What is it?
Many of the things we take for granted, such as listening to the radio, surfing the Web, riding the subway, and drinking clean water stem from good, functioning infrastructures. Life would be very different, and probably quite uncomfortable, without these things.
But infrastructure is important for more than just daily comforts. It plays a key role in reducing poverty. It increases productivity and improves the quality of life for a community. Roads transport people to markets, schools, and health care facilities. Safe water is essential for life and health. Reliable electricity saves businesses and consumers from investing in expensive back-up systems or more costly alternatives, and spares rural women and children from the laborious task of collecting firewood. Widely available and affordable telecommunications and transportation services can generate employment and advance economic growth.

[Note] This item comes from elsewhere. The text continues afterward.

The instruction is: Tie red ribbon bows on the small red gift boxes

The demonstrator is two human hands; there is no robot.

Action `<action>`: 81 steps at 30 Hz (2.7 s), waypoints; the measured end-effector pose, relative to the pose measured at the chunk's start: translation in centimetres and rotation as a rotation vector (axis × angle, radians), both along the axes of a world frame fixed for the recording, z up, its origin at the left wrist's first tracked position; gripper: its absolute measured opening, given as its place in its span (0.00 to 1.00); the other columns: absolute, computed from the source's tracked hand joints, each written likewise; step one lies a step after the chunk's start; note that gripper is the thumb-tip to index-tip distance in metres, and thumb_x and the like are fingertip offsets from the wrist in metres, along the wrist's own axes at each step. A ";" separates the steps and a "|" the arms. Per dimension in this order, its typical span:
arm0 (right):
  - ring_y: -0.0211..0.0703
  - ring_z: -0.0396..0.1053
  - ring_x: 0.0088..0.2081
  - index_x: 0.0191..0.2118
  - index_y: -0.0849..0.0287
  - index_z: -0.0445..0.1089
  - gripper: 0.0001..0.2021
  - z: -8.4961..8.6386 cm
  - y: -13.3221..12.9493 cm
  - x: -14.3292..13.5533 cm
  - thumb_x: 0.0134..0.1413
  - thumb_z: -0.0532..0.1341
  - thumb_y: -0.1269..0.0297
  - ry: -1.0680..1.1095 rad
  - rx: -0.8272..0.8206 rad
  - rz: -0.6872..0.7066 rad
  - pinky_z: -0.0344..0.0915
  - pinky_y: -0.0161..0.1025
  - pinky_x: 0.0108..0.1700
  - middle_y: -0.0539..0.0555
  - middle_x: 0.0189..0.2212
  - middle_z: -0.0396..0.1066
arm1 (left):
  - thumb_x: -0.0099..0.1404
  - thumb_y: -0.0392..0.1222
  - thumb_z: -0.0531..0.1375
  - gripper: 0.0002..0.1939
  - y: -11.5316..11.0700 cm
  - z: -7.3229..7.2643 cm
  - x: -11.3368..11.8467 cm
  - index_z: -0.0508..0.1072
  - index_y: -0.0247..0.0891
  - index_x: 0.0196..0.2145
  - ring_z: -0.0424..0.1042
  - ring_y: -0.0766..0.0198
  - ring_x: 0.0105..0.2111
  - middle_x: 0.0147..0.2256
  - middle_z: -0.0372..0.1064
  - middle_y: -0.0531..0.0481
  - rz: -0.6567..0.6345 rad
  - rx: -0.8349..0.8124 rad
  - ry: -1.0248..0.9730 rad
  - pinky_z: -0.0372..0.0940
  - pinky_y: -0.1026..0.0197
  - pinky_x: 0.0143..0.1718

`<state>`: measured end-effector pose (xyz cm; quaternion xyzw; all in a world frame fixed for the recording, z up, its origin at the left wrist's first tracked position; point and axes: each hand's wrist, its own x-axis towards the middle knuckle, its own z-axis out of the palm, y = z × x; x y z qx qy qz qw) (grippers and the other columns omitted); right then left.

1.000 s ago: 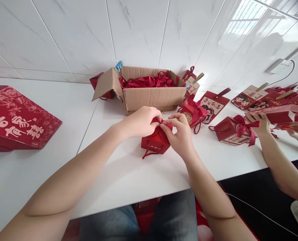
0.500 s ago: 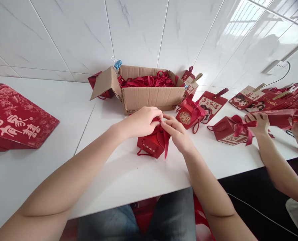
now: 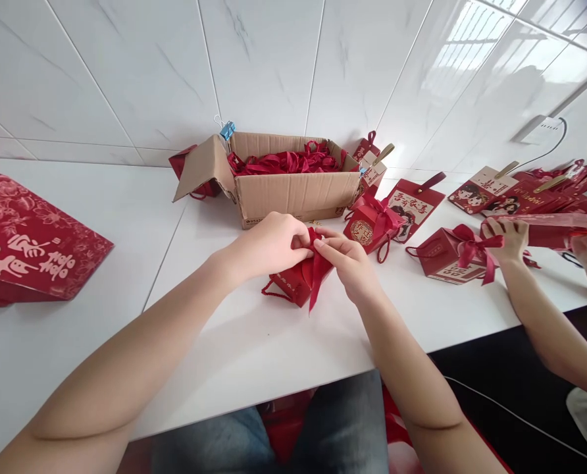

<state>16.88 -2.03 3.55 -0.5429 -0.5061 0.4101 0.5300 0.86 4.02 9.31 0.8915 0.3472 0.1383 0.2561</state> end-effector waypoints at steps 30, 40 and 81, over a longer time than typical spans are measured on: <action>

Here are just a few examples of the impact of infrastructure development on a community:
- In India, roads alone account for 7% of the growth in total output of the rural areas.
- In Costa Rica, a rural electrification project increased the number of major businesses from 15 to 86.
- A rural road project in Morocco not only increased agricultural production, but also tripled the enrollment of girls in primary schools. And the use of health care facilities nearly doubled.
Why should I care?
Not everyone is benefiting
In recent years, there have been huge improvements in infrastructure around the world. Today, we are better connected than ever, with more roads, better transport systems, fast Internet connections, and incredible mobile phone technology. For many of us, electricity and safe drinking water are not luxuries, but facts of life.
But these developments have not included everyone. Far too many people around the world still live without strong infrastructures. This is a major obstacle to reducing poverty, and often poses serious health risks:
- Some 2 billion people have no access to electricity at all.
- 1.1 billion people lack access to safe water, roughly one-sixth of the world's population. And 2.4 billion, or 40%, of the world's people lack access to adequate sanitation services.
- Water and sanitation-related illnesses, including diarrheal diseases, kill 1.6 million children every year.
- High-income economies on average use 10 times as much energy (a finite resource) per capita as low-income economies.
While strong infrastructure contributes tremendously to the quality of life, it is important that development is environmentally sustainable, otherwise the cost can be high. Building roads, cities and transport systems has, unfortunately, wreaked havoc on our environment. Energy emissions have increased, as have urban congestion, air pollution, and traffic congestion.
What is the international community doing?
In the last decade, infrastructure investment in developing countries fell significantly. Governments in the developing world are investing too little in infrastructure, and the private sector has not been able to fill the gap, although it continues to be a very important contributor to global infrastructure development. In fact, in developing countries, the private sector accounts for approximately 20% of total annual infrastructure investment.
In response to the global economic crisis, the World Bank Group launched the Infrastructure Recovery and Assets (INFRA) platform in April 2009. It laid the groundwork for future growth and poverty reduction through scaled-up infrastructure lending targets, agreed to and harmonized among a wide range of donor agencies and international financial institutions. This complemented the Bank Group’s Sustainable Infrastructure Action Plan FY2009-FY2011, a road map for action to address the challenges of globalization, social inclusion, and environmental sustainability.
International development organizations can have a stronger impact when working together, and there are several examples of such collaborations among the Bank, regional development banks, donors and other institutions such as the European Union. This has been especially true with regional infrastructure projects, which require close collaboration given their complexity and scale.
What can I do?
Learn the facts. Write about these issues for your local youth newspaper, and encourage other young people to educate themselves about these topics.
Conserve water and energy. In many parts of the world, both are precious commodities, and you can help by avoiding overuse and wastage.